The Irdin Manha Formation, from which the holotype of Andrewsarchus was recovered, consists of Irdinmanhan strata dated to the Middle Eocene. Andrewsarchus mongoliensis comes from the IM-1 locality, dated to the lower Irdinmanhan, from which the hyaenodontine Propterodon, the mesonychid Harpagolestes, at least three unnamed mesonychids, the perissodactyls Deperetella and Lophialetes, the omomyid Tarkops, the glirian Gomphos, the rodent Tamquammys, and various indeterminate glirians are also known.
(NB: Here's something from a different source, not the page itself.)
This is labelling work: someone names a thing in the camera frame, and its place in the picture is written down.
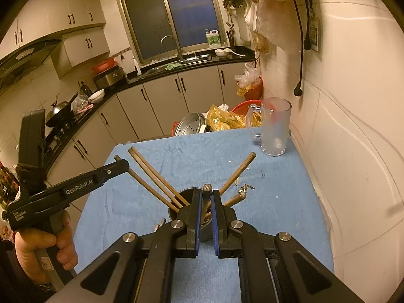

The Dongjun Formation, from which A. crassum originates, is similarly Middle Eocene. It preserves the nimravid Eusmilus, the anthracotheriid Probrachyodus, the pantodont Eudinoceras, the brontotheres Metatelmatherium and cf. Protitan, the deperetellids Deperetella and Teleolophus, the hyracodontid Forstercooperia, the rhinocerotids Ilianodon and Prohyracodon, and the amynodonts "Amynodon", Gigantamynodon and Paramynodon.